Work instructions >>
Locate the line that contains "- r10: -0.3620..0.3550" in the entries below, then repeat it and every following line through the line that contains "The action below", exactly, and no others.

Data extract >>
━━━━━━━━━━━━━━━━

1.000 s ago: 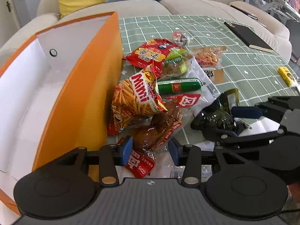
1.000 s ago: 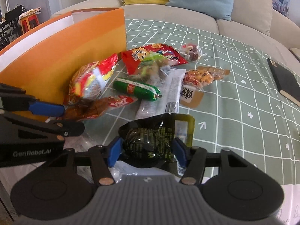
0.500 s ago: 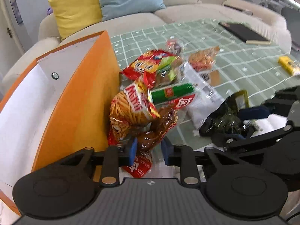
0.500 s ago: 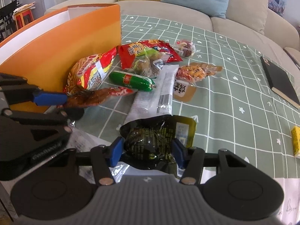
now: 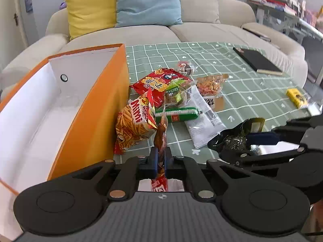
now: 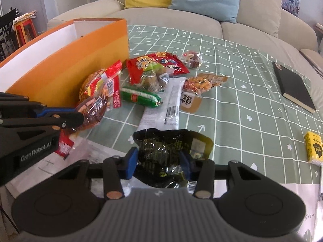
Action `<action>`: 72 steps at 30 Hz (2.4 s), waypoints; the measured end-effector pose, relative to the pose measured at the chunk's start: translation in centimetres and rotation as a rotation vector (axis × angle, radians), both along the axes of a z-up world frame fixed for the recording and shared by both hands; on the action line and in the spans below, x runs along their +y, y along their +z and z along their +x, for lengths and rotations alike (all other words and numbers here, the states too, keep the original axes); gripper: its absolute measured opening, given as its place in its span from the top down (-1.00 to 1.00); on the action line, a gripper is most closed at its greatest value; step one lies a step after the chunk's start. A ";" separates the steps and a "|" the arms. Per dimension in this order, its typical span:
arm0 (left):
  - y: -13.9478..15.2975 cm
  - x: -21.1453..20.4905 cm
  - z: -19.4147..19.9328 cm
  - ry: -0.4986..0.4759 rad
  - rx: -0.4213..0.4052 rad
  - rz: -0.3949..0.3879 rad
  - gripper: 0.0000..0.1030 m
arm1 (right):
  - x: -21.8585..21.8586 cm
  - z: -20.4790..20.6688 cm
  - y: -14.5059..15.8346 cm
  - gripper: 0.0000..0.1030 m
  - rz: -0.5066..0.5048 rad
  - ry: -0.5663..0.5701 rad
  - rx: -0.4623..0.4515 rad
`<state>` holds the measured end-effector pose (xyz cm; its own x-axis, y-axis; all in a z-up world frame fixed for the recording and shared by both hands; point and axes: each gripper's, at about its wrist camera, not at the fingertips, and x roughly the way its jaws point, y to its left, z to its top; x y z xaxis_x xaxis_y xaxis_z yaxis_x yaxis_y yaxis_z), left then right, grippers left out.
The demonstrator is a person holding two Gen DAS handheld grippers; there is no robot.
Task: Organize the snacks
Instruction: 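Carry both packets over the orange box and open both tools to drop them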
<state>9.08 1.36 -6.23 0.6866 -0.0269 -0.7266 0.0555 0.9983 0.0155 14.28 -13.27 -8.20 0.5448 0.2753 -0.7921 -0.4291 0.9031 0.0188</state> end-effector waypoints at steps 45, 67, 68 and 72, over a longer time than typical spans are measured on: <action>12.2 14.2 0.8 0.236 -0.092 -0.081 0.92 | 15.4 1.4 13.6 0.25 0.156 0.501 -0.217; 4.0 17.4 5.4 0.223 0.289 -0.029 0.93 | 24.6 4.8 6.4 0.36 -0.119 0.857 -0.019; 3.8 17.4 5.4 0.223 0.299 -0.030 0.93 | 24.7 4.9 6.4 0.36 -0.127 0.859 -0.014; 3.1 17.8 5.5 0.231 0.323 -0.037 0.92 | 25.5 5.3 5.6 0.36 -0.146 0.848 0.013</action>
<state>14.59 19.14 -3.10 0.4137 0.0716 -0.9076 -0.1748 0.9846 -0.0020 19.61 12.28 -2.64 0.1915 0.4800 -0.8561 -0.9604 0.2715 -0.0626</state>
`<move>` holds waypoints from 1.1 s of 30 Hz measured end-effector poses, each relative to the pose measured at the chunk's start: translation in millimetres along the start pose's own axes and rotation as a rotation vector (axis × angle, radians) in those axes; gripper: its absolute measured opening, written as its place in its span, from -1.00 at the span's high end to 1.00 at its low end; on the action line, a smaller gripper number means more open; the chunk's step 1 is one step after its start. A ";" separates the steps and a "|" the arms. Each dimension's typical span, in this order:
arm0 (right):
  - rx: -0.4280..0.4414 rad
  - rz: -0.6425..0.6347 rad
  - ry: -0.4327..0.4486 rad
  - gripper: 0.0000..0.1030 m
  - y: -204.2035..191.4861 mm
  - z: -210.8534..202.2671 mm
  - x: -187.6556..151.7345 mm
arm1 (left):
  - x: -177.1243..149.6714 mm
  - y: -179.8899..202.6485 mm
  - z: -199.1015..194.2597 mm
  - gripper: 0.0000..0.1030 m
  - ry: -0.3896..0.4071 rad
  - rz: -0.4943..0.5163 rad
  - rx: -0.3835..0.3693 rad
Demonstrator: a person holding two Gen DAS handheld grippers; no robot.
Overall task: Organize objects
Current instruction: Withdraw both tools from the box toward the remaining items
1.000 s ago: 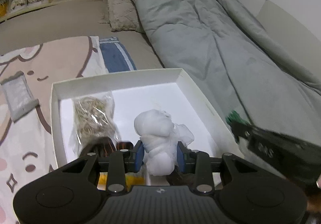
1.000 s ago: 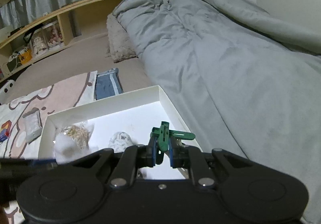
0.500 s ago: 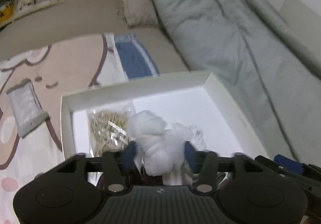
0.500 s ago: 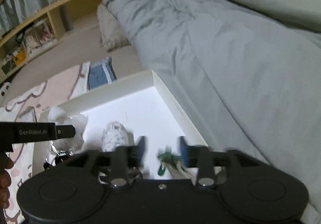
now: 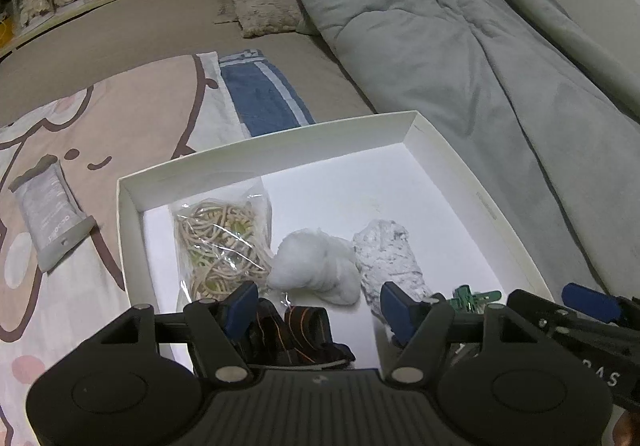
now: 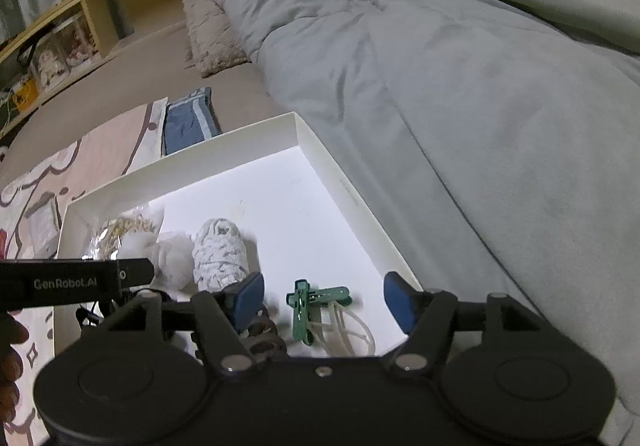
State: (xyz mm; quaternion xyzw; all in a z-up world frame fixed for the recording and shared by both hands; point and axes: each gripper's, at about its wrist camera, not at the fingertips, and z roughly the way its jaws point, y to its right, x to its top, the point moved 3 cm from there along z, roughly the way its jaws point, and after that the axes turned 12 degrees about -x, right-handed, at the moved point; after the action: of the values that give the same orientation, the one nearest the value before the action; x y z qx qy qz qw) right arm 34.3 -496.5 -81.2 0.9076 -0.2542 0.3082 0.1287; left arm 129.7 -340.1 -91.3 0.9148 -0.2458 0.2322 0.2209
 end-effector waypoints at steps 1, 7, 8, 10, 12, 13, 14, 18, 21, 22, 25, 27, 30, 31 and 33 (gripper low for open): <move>-0.001 -0.007 -0.001 -0.36 -0.6 -0.9 -0.6 | -0.6 1.0 -0.9 -0.33 -0.002 0.003 0.000; -0.021 -0.068 0.001 -0.61 -7.5 -7.2 -4.2 | -4.8 2.7 -4.1 -0.47 -0.022 0.011 0.018; -0.020 -0.070 0.002 -0.62 -7.7 -8.1 -4.7 | -5.5 2.9 -5.4 -0.56 -0.022 0.016 0.023; -0.028 -0.071 0.005 -0.72 -7.2 -9.8 -5.1 | -6.5 3.0 -8.5 -0.63 -0.021 0.027 0.029; -0.043 -0.092 0.008 -0.82 -8.8 -11.1 -6.0 | -6.4 1.3 -11.0 -0.71 -0.027 0.023 0.028; -0.045 -0.103 0.010 -0.87 -9.7 -11.9 -7.0 | -6.3 0.1 -12.7 -0.74 -0.026 0.019 0.029; -0.046 -0.113 0.011 -0.89 -10.6 -12.5 -8.1 | -6.5 -0.7 -14.5 -0.76 -0.024 0.017 0.032; -0.045 -0.122 -0.004 -0.93 -11.4 -11.7 -10.2 | -8.4 -4.0 -21.0 -0.94 -0.018 0.015 0.058; -0.058 -0.141 0.001 -0.97 -12.2 -13.6 -11.2 | -11.1 -6.0 -24.6 -1.00 -0.022 0.011 0.063; -0.057 -0.141 0.004 -0.97 -12.1 -14.5 -11.5 | -12.1 -6.4 -25.1 -1.00 -0.027 0.014 0.064; -0.050 -0.126 0.012 -0.97 -10.4 -16.9 -11.0 | -15.9 -7.9 -27.9 -1.00 -0.028 0.018 0.079; -0.051 -0.118 0.016 -0.97 -9.3 -18.4 -10.2 | -18.5 -9.5 -30.2 -1.00 -0.030 0.017 0.081; -0.044 -0.111 0.017 -0.97 -8.6 -19.2 -9.5 | -21.3 -12.3 -34.3 -1.00 -0.028 0.013 0.086; -0.047 -0.112 0.017 -0.97 -8.5 -19.1 -9.8 | -21.6 -13.3 -35.6 -1.00 -0.027 0.011 0.087; -0.054 -0.110 0.016 -0.97 -8.5 -18.7 -9.5 | -22.3 -15.5 -38.4 -1.00 -0.024 0.005 0.091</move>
State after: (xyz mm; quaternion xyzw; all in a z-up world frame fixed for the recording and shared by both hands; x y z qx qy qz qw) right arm 23.2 -478.4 -73.3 0.9139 -0.2113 0.3009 0.1719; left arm 108.9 -300.3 -77.2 0.9260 -0.2399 0.2327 0.1755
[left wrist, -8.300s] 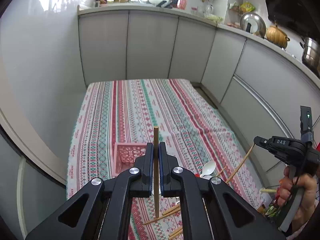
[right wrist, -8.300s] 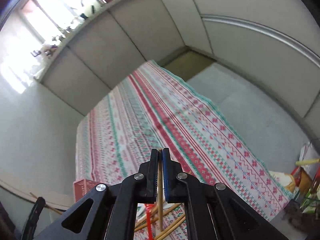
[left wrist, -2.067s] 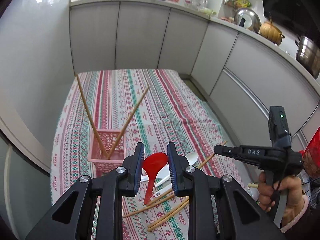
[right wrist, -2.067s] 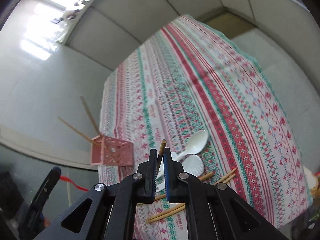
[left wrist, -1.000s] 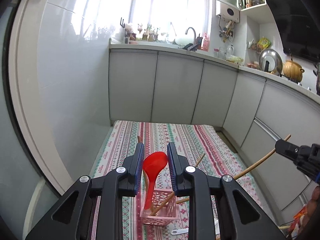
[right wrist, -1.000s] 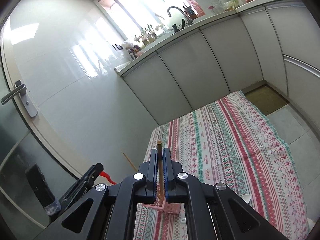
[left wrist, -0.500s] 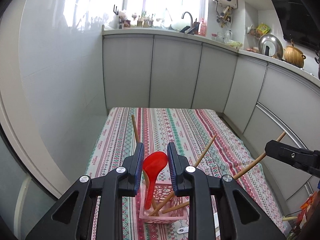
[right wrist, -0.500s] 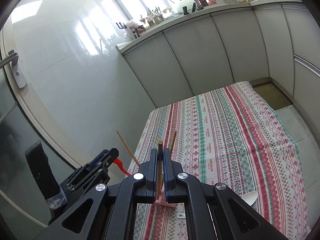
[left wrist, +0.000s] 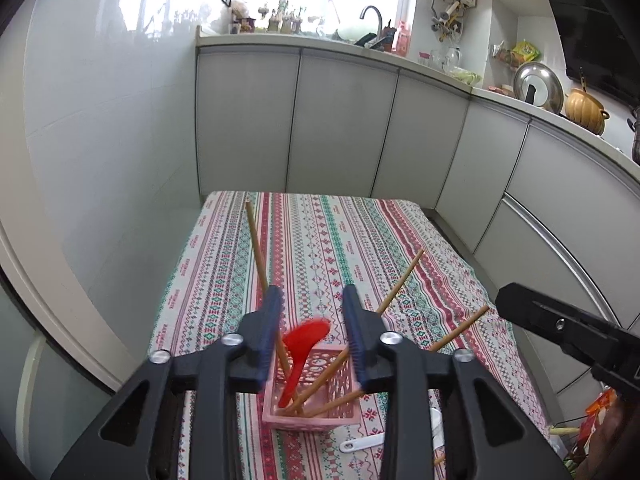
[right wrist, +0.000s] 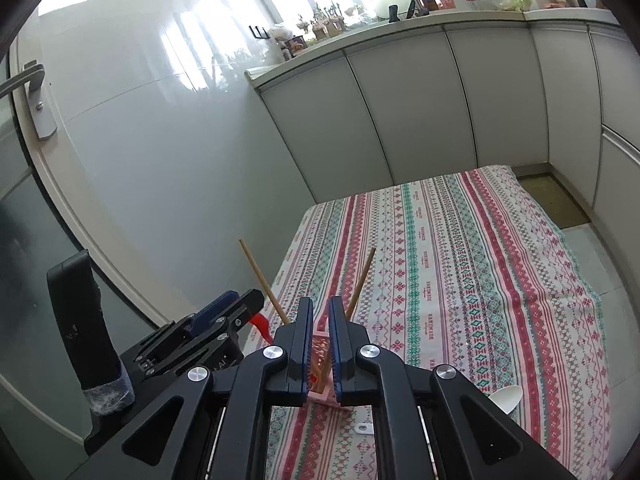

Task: Organize utensils
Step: 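Lower both items into the pink holder and open both tools, then move both tools back toward the white spoons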

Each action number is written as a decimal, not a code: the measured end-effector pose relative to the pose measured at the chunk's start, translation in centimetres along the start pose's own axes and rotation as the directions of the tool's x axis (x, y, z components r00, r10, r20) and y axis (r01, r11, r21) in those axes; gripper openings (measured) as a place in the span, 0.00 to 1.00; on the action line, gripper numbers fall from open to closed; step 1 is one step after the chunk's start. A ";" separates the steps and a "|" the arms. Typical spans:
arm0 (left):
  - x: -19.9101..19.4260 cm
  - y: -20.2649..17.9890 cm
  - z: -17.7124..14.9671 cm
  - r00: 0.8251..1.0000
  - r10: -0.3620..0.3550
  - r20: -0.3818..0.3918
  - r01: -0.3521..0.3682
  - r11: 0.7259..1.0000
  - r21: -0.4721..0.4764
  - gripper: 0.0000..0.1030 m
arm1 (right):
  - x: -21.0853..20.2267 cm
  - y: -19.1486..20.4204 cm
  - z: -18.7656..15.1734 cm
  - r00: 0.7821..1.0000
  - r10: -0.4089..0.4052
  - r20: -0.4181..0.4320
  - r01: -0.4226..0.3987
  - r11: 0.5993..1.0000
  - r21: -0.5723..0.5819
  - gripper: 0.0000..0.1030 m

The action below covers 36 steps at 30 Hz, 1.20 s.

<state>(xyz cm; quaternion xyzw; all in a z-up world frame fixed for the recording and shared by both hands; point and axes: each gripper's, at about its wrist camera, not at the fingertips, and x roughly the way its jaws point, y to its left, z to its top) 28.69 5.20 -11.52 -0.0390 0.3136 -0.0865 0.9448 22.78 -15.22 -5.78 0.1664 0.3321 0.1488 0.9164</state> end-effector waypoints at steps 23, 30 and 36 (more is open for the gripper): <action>-7.2 0.2 -2.4 0.976 -0.062 -0.211 0.057 0.998 -0.030 0.76 | -7.9 -7.6 -1.7 0.981 -0.153 -0.115 0.163 0.984 0.078 0.61; -6.3 -1.5 -5.3 0.951 -0.033 -0.306 0.050 0.998 0.048 0.76 | -7.0 -10.2 -4.8 0.932 -0.229 -0.280 0.248 0.968 0.034 0.74; -4.6 -4.1 -7.8 0.920 -0.038 -0.390 0.093 0.988 0.124 0.76 | -5.2 -13.1 -8.1 0.865 -0.260 -0.429 0.301 0.953 0.031 0.75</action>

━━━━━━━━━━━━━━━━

Answer to this task >>
  - r10: -0.3620..0.3550
  - r20: -0.3818..0.3918
  - r01: -0.3521..0.3682
  - r11: 0.7259..1.0000
  - r21: -0.4721..0.4764
  - gripper: 0.0000..0.1030 m
arm1 (right):
  - x: -21.0853..20.2267 cm
  - y: -19.1486..20.4204 cm
  - z: -18.7656..15.1734 cm
  - r00: 0.7821..1.0000
  - r10: -0.4089..0.4052
  - r20: -0.4181..0.4320
  - r01: -0.4226..0.3987
  - r11: 0.5993..1.0000
  - r21: -0.5723..0.5819
  - gripper: 0.0000..0.1030 m

The action below covers 36 steps at 30 Hz, 1.20 s.

That covers the exercise completely.